* _PROBLEM DESCRIPTION_
Whenever a line of the data below holds the string "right", copy that line.

* _DATASET SECTION_
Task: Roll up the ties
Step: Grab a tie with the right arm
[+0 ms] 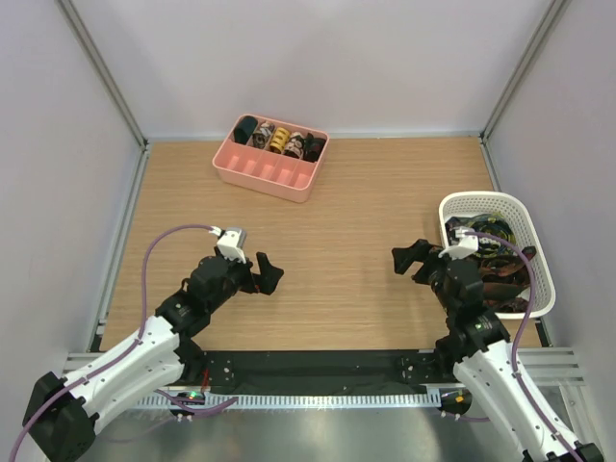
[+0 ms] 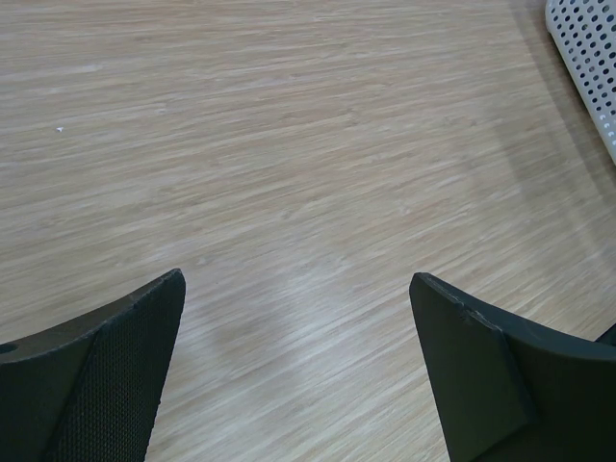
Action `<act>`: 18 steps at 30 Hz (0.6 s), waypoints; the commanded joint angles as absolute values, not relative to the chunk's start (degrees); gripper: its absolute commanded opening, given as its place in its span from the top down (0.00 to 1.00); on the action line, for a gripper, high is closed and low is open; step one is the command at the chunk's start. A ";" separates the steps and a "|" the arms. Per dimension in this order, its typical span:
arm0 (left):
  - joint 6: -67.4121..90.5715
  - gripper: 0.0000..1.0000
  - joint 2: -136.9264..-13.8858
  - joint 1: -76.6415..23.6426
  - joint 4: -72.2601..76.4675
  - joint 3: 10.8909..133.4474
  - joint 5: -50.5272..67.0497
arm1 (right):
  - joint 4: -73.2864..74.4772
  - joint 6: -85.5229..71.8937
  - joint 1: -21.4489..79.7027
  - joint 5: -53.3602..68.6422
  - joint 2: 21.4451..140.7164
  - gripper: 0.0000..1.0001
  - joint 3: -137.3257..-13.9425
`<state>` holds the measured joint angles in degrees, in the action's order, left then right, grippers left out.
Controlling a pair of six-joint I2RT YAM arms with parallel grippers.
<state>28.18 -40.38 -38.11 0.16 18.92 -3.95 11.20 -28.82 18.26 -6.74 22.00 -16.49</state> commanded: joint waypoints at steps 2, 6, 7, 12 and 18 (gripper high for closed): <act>27.68 0.00 -40.08 -37.97 1.67 19.25 -4.48 | 10.01 -28.21 18.19 -9.31 23.02 0.01 -20.64; 27.77 0.00 -40.34 -37.97 1.58 19.60 -4.57 | 23.85 -30.33 18.11 -23.70 31.35 0.28 -33.28; 27.69 0.00 -40.34 -37.97 1.58 19.60 -4.66 | 26.78 -30.06 17.93 -26.17 34.34 0.30 -36.70; 27.77 0.00 -40.61 -37.97 1.41 19.78 -3.87 | 35.94 -27.60 11.80 -29.98 50.26 0.27 -52.99; 27.95 0.00 -40.61 -37.97 1.41 19.86 -3.34 | 35.95 -25.23 -1.21 -24.54 60.88 0.12 -59.23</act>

* _RESULT OF THIS EXERCISE_
Step: Grab a tie with the right arm
arm1 (right):
`<state>` holds the measured joint angles in degrees, in the action's order, left then right, grippers left out.

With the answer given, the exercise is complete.